Comme vous l’imaginez bien, Rohr Aircraft grandit à pas de géant à partir de 1940. La fin brutale de la Seconde Guerre mondiale, en septembre 1945, la prend, ainsi que le reste de l’industrie aéronautique américaine, par surprise. L’annulation des contrats militaires entraîne des licenciements massifs auxquels Rohr Aircraft n’échappe pas. Elle passe d’environ 9 500 salarié(e)s en 1944, majoritairement des femmes, à moins de 1 000 salarié(e)s, presque tous des hommes, en 1946.
À ce moment-là, cependant, Rohr Aircraft n’est plus une firme indépendante. Nenni. En mars 1945, convaincu que l’avenir de sa firme réside dans la production de produits de consommation pour les innombrables vétérans des United States Army et United States Navy qui fonderont une famille après la fin de la Seconde Guerre mondiale, Rohr accepte de la fusionner avec un fabricant américain bien connu de machines-outils, équipements radio et détecteurs de mines terrestres. Rohr Aircraft devient officiellement une filiale de International Detrola Corporation en juillet.
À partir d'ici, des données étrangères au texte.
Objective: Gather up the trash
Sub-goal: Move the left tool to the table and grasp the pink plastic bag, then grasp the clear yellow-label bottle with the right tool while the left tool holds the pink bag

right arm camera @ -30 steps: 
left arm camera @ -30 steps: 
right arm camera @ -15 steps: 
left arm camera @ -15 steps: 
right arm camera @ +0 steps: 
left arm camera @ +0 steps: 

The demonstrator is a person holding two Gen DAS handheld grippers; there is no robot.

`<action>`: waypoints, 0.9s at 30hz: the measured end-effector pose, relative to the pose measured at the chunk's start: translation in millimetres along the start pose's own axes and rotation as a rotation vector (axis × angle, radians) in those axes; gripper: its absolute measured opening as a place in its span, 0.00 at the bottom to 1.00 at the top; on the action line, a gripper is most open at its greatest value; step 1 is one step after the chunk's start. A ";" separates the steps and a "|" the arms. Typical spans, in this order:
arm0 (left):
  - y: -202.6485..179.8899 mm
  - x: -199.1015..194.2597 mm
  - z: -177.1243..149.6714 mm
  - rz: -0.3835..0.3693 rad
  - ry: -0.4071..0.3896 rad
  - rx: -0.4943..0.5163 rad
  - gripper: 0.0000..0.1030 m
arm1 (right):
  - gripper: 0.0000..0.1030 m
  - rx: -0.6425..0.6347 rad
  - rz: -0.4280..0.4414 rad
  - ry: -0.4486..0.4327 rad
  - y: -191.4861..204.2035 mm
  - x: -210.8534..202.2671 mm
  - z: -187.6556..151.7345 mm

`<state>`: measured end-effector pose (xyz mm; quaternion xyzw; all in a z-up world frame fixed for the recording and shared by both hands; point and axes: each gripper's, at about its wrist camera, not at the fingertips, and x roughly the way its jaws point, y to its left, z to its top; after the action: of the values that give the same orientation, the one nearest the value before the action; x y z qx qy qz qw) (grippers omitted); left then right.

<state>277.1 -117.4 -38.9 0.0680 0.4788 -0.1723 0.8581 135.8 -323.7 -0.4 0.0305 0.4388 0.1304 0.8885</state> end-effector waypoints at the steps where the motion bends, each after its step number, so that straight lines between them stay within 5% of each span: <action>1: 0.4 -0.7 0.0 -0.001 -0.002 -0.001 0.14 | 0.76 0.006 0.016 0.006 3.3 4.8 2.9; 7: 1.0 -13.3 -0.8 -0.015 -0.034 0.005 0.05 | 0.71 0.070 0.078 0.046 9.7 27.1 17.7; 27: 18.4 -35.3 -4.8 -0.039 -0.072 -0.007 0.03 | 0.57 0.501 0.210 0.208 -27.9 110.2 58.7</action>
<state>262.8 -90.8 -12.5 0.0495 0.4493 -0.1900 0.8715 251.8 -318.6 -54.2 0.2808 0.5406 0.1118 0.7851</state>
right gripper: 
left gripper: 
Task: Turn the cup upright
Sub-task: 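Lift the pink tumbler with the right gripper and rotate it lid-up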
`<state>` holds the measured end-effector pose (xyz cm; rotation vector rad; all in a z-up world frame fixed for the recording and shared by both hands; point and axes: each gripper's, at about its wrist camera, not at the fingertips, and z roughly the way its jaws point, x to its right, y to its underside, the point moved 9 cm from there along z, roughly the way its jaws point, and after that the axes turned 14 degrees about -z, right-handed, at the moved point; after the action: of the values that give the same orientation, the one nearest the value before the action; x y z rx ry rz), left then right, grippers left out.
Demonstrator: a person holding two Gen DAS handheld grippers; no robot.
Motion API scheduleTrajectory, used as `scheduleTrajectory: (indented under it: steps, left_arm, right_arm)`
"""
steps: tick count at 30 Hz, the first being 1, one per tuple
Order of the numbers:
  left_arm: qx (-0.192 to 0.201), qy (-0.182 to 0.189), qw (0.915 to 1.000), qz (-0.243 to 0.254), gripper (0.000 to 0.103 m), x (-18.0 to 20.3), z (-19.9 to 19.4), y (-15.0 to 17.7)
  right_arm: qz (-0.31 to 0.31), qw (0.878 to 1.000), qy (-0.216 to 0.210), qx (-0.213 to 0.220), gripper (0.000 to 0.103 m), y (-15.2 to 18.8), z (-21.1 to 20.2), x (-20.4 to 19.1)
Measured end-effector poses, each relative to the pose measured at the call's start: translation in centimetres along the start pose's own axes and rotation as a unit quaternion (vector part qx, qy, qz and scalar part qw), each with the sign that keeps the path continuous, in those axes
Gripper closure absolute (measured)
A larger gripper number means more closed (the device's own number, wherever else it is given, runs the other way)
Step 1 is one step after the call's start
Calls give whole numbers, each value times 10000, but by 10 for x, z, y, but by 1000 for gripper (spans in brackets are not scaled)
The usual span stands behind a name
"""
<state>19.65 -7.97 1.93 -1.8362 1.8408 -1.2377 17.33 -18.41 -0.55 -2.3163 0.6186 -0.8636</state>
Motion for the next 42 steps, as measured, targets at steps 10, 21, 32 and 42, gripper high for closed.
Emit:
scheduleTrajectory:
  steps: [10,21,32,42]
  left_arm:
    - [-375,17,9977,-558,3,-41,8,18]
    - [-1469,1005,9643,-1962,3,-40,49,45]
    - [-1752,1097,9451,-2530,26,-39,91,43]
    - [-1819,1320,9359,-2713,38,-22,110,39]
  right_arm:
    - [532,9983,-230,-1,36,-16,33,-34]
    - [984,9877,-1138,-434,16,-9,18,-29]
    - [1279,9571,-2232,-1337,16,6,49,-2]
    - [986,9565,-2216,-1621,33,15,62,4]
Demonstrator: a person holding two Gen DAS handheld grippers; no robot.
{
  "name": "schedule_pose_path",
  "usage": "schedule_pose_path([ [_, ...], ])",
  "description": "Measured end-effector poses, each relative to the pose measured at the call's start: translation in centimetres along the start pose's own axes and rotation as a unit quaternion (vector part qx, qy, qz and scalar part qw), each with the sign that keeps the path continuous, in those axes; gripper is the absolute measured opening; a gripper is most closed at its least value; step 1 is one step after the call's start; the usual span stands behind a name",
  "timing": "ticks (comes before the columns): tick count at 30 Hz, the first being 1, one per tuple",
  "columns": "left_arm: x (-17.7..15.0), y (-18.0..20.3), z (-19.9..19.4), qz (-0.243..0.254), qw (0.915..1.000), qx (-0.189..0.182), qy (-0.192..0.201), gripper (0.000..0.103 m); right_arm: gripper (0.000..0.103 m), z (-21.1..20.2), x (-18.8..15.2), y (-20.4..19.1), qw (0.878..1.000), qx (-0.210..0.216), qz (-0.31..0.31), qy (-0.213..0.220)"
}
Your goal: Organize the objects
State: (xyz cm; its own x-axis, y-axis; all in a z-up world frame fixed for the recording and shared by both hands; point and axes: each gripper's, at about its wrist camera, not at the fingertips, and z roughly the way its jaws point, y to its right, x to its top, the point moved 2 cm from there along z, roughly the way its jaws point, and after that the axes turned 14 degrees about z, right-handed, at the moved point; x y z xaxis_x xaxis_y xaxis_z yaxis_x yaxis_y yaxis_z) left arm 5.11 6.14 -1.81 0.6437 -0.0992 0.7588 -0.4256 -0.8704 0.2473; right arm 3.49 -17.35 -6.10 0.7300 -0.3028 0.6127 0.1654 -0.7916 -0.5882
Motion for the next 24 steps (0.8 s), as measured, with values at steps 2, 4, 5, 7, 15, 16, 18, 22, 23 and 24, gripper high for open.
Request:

Malgré cela, le début de l’après-guerre n’est pas de la tarte pour Rohr et ses effectifs massivement réduits. Ils passent de la fabrication d’aérostructures vitales à l’effort de guerre américain à la fabrication de machines à laver, bateaux jouets, aspirateurs et armoires radio. Rohr n’est en aucun cas satisfait de ces produits, mais les considère comme le seul moyen de sauver sa création.
Remarquez, Rohr Aircraft ne tourne pas le dos à l’industrie aéronautique. Nenni. En 1946, par exemple, elle s’associe à un géant américain vieillissant de l’aéronautique mentionné dans plusieurs numéros de notre blogue / bulletin / machin depuis novembre 2017, Curtiss-Wright Corporation, pour développer une nacelle moteur préfabriquée facile à attacher qui pourrait être facilement montée sur des avions de transport militaire quadrimoteurs Douglas C-54 Skymaster des surplus de guerre convertis en avions de ligne Douglas DC-4. Le moteur de la dite nacelle entraînerait des augmentations de vitesse, charge utile et profit. Au moins un transporteur aérien américain, Chicago and Southern Airlines Incorporated, acquiert un certain nombre d’unités de puissance Wright-Rohr pour les installer sur ses DC-4.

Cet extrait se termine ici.